Understanding Why Classic Machine Learning is Machine Storage (2014) | ||
Is Machine Learning Really a Machine Learning? Machine
Learning is a hot topic for study and applications. It is a subfield
of Computer Science focused on generalizing with known data for
predictions with unknown data. It is an enabling technology for Big
Data. A modern spam filter, for example, more often than not uses
machine learning algorithms to predict whether incoming email messages are
spam or not spam. A modern hospital diagnosis tool to assist health
care professionals makes use of machine learning and big data mining. It
follows to ask whether machine learning is on track to help “solve”
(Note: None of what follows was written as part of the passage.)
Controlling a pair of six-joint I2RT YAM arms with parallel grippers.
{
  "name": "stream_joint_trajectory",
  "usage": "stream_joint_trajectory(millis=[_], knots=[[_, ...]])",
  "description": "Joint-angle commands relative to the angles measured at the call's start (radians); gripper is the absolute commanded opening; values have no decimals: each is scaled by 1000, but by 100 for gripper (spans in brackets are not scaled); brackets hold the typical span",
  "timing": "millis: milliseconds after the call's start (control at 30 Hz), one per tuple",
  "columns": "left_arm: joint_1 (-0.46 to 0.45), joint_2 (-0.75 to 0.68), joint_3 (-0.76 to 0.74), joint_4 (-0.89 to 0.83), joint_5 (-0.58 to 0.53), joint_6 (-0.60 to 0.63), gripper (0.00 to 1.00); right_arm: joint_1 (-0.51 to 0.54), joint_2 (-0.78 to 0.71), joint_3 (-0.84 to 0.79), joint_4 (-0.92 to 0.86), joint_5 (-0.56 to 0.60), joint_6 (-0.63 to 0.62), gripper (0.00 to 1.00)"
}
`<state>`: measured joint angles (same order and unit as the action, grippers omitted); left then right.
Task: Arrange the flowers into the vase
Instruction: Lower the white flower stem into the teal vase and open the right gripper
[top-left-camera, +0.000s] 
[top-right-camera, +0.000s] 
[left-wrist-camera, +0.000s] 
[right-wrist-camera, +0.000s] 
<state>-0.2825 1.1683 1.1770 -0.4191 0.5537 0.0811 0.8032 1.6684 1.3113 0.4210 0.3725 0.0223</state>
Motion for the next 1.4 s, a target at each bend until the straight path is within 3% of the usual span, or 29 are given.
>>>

the Artificial Intelligence problem – can computers ever become
“smart” like a person? It follows to ask, “Today, spam;
Tomorrow, the world?” Is machine learning about a machine that
learns? And if learning efficiently is what makes us human, then a
machine that learns sufficiently efficiently should be like a human for
all intents and purposes. Let us explore this syllogism. Phase
1. The Expert System. In
the 1970’s, expert systems proliferated in computer science. An
expert system is a set of rules or facts combined with a logic module that
essentially queries the rules and fills in gaps to make a conclusion.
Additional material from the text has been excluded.